:: Instructions to follow ::
Only the lines below starting at the one containing "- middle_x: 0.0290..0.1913" and ending at the one containing "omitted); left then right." belong in the answer, each copied exactly.

:: Working data ::
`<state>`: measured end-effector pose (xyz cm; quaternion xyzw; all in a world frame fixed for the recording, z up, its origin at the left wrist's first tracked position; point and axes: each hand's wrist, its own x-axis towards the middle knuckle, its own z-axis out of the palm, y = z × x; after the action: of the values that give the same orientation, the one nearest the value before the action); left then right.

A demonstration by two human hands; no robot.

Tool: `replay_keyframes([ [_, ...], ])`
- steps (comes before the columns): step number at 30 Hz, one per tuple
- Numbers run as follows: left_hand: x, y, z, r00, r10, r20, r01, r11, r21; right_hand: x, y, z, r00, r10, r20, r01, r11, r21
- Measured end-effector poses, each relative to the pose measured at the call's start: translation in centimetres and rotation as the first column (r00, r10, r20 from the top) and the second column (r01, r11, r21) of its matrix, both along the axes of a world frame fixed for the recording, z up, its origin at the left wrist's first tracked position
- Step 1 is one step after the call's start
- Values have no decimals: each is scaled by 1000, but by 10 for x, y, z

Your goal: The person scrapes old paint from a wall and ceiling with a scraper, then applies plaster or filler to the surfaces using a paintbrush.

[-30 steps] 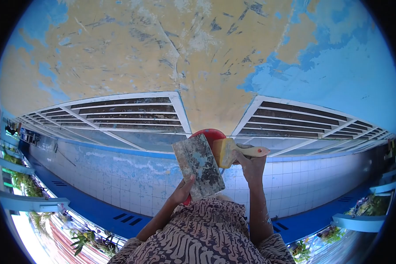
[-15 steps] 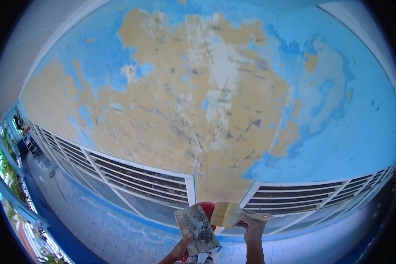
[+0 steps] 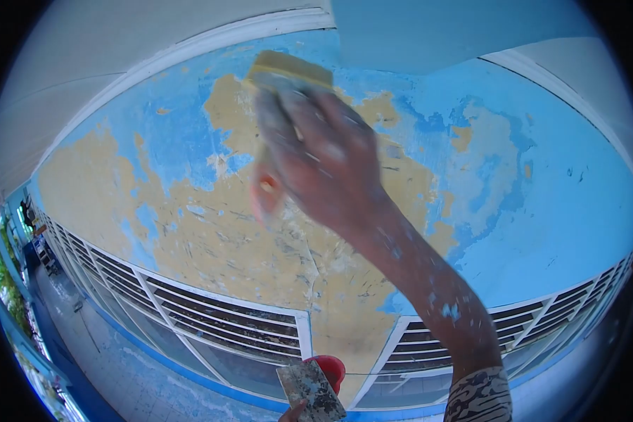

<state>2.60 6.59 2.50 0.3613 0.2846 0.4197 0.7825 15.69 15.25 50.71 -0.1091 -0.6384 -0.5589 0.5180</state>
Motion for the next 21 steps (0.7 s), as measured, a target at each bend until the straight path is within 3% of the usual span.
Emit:
replay_keyframes([
  [2, -2, 3, 2, 1000, 2, -11, -2, 1000, 24, -14, 25, 24, 973, -222, 61, 219, 974, 56],
  [3, -2, 3, 3, 1000, 5, -15, -4, 999, 33, -15, 36, 29, 974, -221, 59, 217, 974, 61],
  [5, -5, 3, 2, 1000, 8, -21, -7, 999, 49, -17, 55, 31, 886, -463, 20, 460, 884, 86],
  [9, -5, 6, 2, 1000, 10, -15, -9, 996, 85, -11, 43, 12, 896, -426, 127, 430, 903, -8],
  [11, 6, 9, 2, 1000, 10, 3, -10, 995, 100, -11, 27, 18, 980, -166, 110, 182, 970, -163],
  [12, 9, 7, 0, 1000, 8, 4, -8, 995, 100, -8, 30, 24, 979, -168, 114, 185, 968, -167],
  [14, 11, 1, -3, 1000, 3, -8, -3, 995, 99, 2, 42, 40, 949, -314, 42, 311, 948, 65],
  [18, 5, -2, -6, 999, 0, -34, 4, 993, 115, 16, 45, 20, 911, -404, 88, 402, 915, 35],
  [20, 15, 3, -4, 1000, 4, -19, -1, 991, 136, 14, 24, 18, 962, -239, 132, 257, 957, -134],
  [21, 18, 1, -4, 1000, 5, -18, -2, 991, 137, 15, 27, 25, 962, -239, 135, 257, 957, -136],
])
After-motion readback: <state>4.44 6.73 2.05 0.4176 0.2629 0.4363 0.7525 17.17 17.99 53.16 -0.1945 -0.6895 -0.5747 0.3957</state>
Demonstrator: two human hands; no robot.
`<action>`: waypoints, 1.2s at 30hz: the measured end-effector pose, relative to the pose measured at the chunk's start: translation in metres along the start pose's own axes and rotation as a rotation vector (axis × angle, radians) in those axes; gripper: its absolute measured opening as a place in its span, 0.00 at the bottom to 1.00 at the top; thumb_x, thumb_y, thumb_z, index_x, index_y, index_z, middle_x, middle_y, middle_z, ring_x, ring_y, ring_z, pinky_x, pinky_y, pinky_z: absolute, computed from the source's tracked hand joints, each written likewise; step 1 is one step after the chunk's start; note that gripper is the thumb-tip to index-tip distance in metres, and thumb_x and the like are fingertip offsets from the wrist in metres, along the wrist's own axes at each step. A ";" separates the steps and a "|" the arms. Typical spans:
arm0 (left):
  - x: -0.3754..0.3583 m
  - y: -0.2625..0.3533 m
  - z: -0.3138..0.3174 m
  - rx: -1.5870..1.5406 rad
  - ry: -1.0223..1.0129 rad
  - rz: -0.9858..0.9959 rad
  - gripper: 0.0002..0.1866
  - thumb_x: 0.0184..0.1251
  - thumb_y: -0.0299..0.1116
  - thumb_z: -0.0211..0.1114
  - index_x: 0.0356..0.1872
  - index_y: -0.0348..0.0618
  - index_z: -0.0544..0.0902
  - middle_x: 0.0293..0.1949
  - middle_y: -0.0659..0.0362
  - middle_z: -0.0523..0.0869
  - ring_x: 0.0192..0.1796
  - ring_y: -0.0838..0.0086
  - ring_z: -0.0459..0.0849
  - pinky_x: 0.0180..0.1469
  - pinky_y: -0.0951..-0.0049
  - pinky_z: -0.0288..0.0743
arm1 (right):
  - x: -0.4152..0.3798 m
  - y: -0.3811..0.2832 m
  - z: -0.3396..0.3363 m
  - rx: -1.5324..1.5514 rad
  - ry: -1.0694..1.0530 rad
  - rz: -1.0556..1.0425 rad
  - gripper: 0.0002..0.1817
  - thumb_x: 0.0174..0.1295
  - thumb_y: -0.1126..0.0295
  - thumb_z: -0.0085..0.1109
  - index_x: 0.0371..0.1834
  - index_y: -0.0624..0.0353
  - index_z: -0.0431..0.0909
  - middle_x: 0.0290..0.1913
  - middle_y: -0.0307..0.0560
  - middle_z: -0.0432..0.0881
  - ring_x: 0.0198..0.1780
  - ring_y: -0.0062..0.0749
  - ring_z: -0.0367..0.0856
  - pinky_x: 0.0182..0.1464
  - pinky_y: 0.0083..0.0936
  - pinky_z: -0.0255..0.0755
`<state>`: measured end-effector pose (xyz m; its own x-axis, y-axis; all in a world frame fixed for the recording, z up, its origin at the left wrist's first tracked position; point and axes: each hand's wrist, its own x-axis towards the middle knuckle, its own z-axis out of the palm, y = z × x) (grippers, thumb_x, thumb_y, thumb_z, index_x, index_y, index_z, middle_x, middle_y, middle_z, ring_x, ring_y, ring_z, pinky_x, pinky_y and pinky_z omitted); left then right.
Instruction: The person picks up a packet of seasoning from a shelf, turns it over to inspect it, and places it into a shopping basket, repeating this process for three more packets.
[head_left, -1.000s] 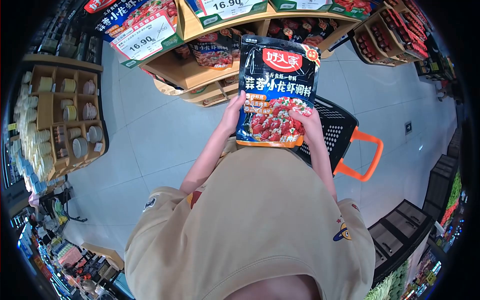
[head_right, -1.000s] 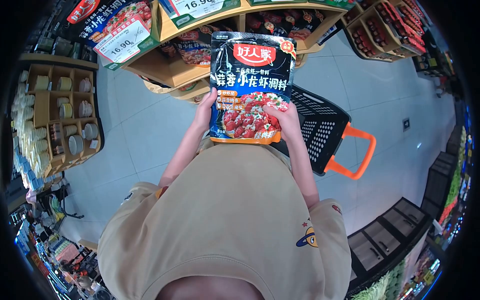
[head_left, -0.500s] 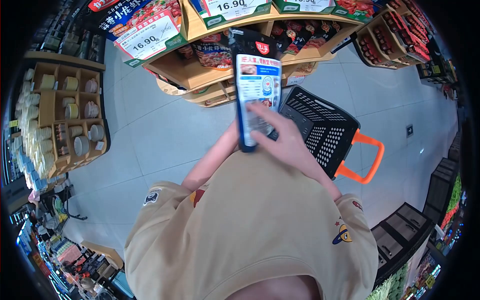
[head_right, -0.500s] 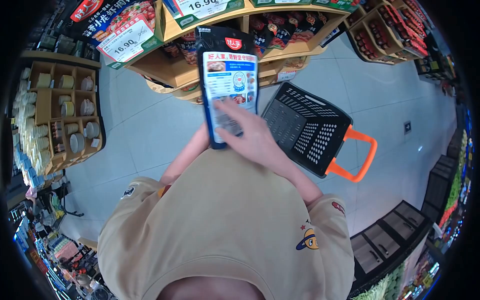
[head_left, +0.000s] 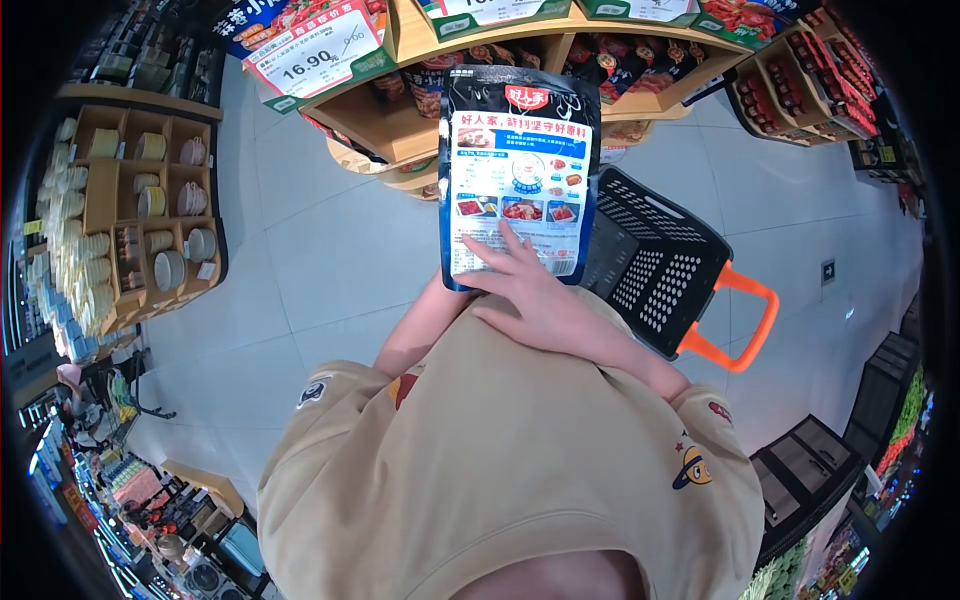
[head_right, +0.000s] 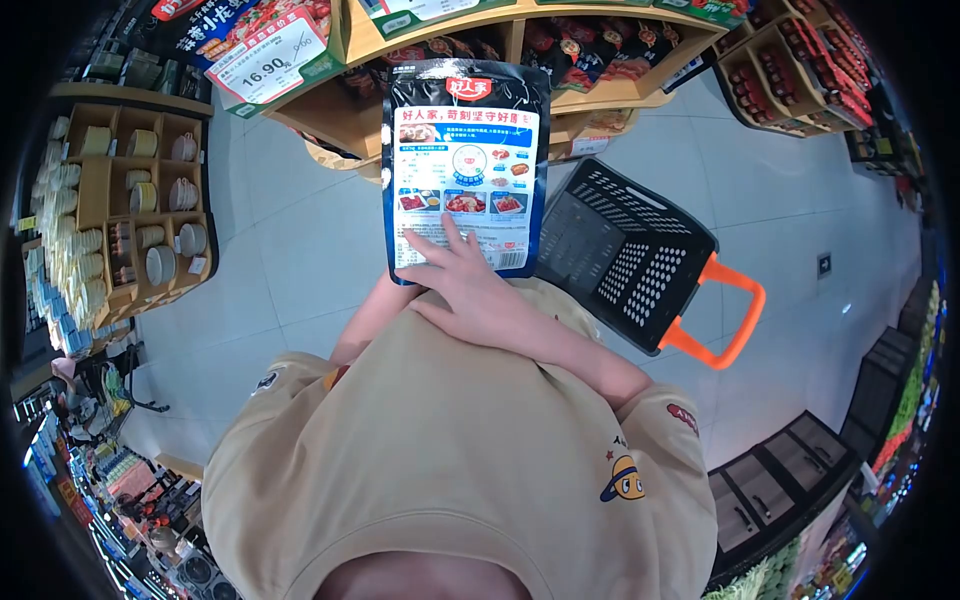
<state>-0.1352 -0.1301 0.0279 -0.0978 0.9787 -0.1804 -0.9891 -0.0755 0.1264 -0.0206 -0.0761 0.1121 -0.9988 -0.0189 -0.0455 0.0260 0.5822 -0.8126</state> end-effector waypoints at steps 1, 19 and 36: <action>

:: Reply to the exercise ::
  - middle_x: 0.0290..0.1913
  - middle_y: -0.0307..0.0560
  - middle_z: -0.0432..0.0881
  - ring_x: 0.0198..0.1780
  - ring_y: -0.0062..0.0749
  - ring_z: -0.0367..0.0856
  - pinky_x: 0.0182..0.1464
  - pinky_y: 0.0083..0.0936
  - pinky_z: -0.0255..0.0755
`<state>`: measured end-effector pose (xyz m; its own x-axis, y-axis; all in a world frame fixed for the recording, z up, its origin at the left wrist's first tracked position; point and axes: each hand's wrist, its own x-axis towards the middle knuckle, its own z-axis out of the palm, y = z × x) (grippers, thumb_x, thumb_y, thumb_z, index_x, index_y, index_z, middle_x, middle_y, middle_z, ring_x, ring_y, ring_z, pinky_x, pinky_y and pinky_z omitted); left then right.

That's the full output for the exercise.